This post is a little long but please read to the end.

You know, since the beginning of the year, I have been having trouble eating. It has been on and off and I just figured it was my fault. I was either eating too much, too fast or not chewing well enough. For a while, it seemed like I would hurt after every meal and when I did, I would blame myself and go in the bathroom and "re-deposit" the meal into the public sewer system. I knew that I shouldn't be doing that and even began to fear that I was becoming bulimic. Really, all I cared about was that it made the pain stop. But it did upset my pouch for the next day or two. So you could see how it could become a self-perpetuating problem.
 
Beginning back in January and again in April, my blood tests began to show some high liver enzymes. I had an abdominal ultra-sound with no results. I started feeling really sick and it would come and go very quickly. One minute I'm fine and the next I feel like I have the full blown flu, including fever and chills, body aches, etc. The chills were the worst. I would shake almost uncontrollably, teeth chattering like I was standing naked at the North Pole.

Last month, I had another abdominal ultra-sound and it showed sludge in my gall bladder. My PCP suggested I go see my surgeon. I'm glad one of us was thinking. When I went to the surgeon, he told me that he would remove the gall bladder and explore the common bile duct to check for stones. That surgery happened on June 3rd. I woke up in considerable pain with 2 drains coming out of my abdomen. One was a drain hooked into the bile duct and the other in my abdominal cavity. The surgeon worked on me for 5 hours and told me later that he had removed a marble sized gallstone from the bile duct. I came home from the hospital on the 6th and began to search online for stones in the bile duct. This is what I found out:

What happens when gallstones leave the gallbladder and get into the bile duct?
This makes the problem of gallstones much more complicated for your doctor and can increase the severity of symptoms that the patient experiences. These stones can either partially or completely block the flow of bile from the liver into the intestine, and:
What happens when gallstones leave the gallbladder and get into the bile duct?
If the flow of bile is blocked, the potential for a serious and severe infection known as Cholangitis (infection of the bile ducts) is very high. This problem can be life-threatening Shocked and should be treated immediately. Symptoms include: shaking chills, high fever, severe abdominal pain, nausea, vomiting, and jaundice (turning yellow). These stones can also cause damage to the pancreas.

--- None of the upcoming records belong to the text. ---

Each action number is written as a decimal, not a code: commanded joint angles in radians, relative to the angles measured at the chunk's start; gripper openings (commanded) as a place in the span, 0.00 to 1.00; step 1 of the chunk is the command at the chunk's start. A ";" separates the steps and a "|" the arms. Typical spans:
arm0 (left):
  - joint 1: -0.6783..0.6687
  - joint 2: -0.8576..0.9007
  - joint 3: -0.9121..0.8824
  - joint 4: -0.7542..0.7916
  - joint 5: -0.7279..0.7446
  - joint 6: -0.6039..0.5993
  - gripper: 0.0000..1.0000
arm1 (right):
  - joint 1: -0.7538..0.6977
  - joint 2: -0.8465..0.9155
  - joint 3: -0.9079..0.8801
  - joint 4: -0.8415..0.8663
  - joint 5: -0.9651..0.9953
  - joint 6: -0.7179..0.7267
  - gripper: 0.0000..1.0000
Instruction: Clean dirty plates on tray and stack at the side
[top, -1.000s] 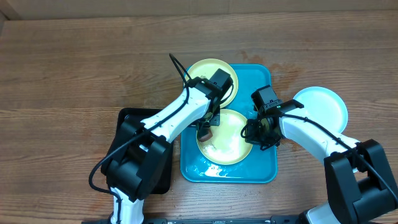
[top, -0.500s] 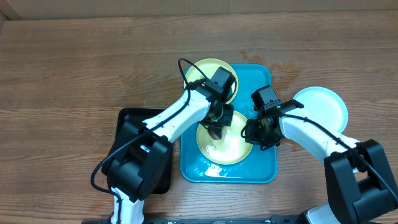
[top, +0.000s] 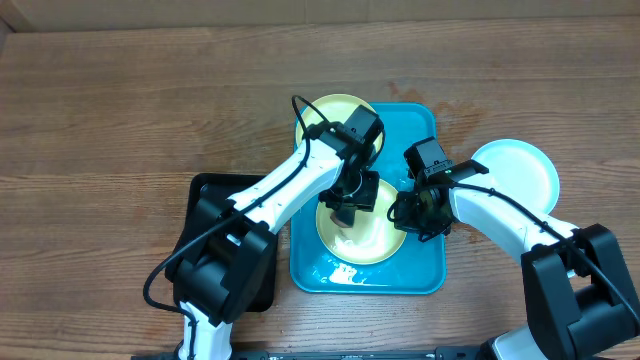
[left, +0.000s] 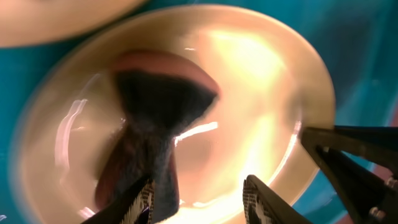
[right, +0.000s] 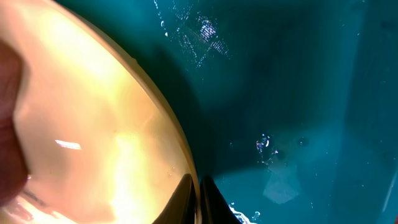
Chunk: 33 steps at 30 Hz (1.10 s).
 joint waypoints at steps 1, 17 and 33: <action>0.001 0.014 0.058 -0.039 -0.166 0.022 0.46 | -0.005 0.009 -0.018 -0.012 0.103 0.008 0.04; -0.023 0.032 -0.080 0.129 -0.154 0.022 0.10 | -0.005 0.009 -0.018 -0.010 0.103 0.008 0.04; 0.018 0.032 -0.079 0.072 -0.043 -0.069 0.43 | -0.005 0.009 -0.018 -0.016 0.103 0.008 0.04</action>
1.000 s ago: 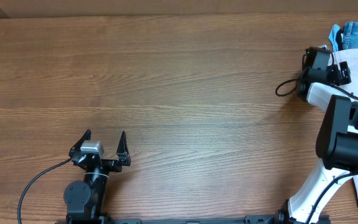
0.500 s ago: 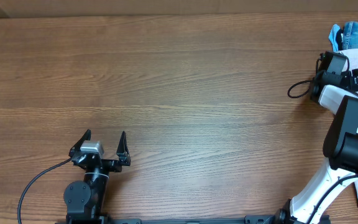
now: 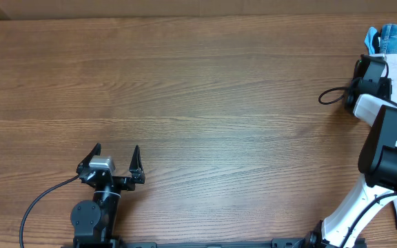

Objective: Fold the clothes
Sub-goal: 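Grasp the beige trousers waistband with the right gripper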

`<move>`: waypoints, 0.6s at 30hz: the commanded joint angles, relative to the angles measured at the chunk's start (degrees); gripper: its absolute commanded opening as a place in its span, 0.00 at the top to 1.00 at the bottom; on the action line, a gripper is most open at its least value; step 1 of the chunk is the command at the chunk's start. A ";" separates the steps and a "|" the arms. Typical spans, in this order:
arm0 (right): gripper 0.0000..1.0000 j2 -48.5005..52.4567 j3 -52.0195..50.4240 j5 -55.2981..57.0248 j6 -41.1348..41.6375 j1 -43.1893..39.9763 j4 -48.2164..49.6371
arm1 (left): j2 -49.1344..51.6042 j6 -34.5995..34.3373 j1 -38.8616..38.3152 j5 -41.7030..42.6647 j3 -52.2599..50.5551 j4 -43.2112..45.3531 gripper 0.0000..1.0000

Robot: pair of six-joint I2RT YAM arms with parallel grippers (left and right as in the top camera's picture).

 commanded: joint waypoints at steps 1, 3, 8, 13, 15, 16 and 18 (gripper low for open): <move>0.89 0.76 1.29 4.13 4.17 0.26 2.01 | -0.04 1.05 0.57 -1.01 -0.37 0.02 0.00; 0.96 0.68 1.29 8.20 4.70 0.33 4.61 | -0.04 1.05 0.57 -1.01 -0.37 0.02 0.00; 0.96 -1.05 1.29 12.04 6.88 0.66 6.54 | -0.04 1.05 0.57 -1.01 -0.37 0.02 0.00; 0.96 -4.74 1.29 11.74 11.98 1.68 5.97 | -0.04 1.05 0.57 -1.01 -0.37 0.02 0.00; 0.96 -7.65 1.29 9.92 11.98 3.56 5.25 | -0.04 1.05 0.57 -1.01 -0.37 0.02 0.00; 0.96 -8.63 1.29 9.57 11.98 4.46 5.14 | -0.04 1.05 0.57 -1.01 -0.37 0.02 0.00; 0.96 -10.40 1.29 9.42 11.98 6.32 4.63 | -0.04 1.05 0.57 -1.01 -0.37 0.02 0.00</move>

When my wife told the surgeon about my eating troubles and vomiting episodes, he asked me why I didn't tell him. I told him that I thought it was my fault for the reasons above. He told me, "A little knowledge can be a dangerous thing, my friend". He was right. I should have been communicating with him long before my PCP recommended it. I say all that to tell you this...take it from me, especially you post-op newbies...talk to your doctor about everything. Even if you think it may be trivial or your fault that something is not going right. Don't just shrug it off and let things linger. You could be doing more damage than you know and could cause yourself some serious health problems.

The good news is I've been checked out and everything seems to be ok now. The drains were removed yesterday and I start back to work on Monday (only light duty). Guess it's time to catch up on my paperwork.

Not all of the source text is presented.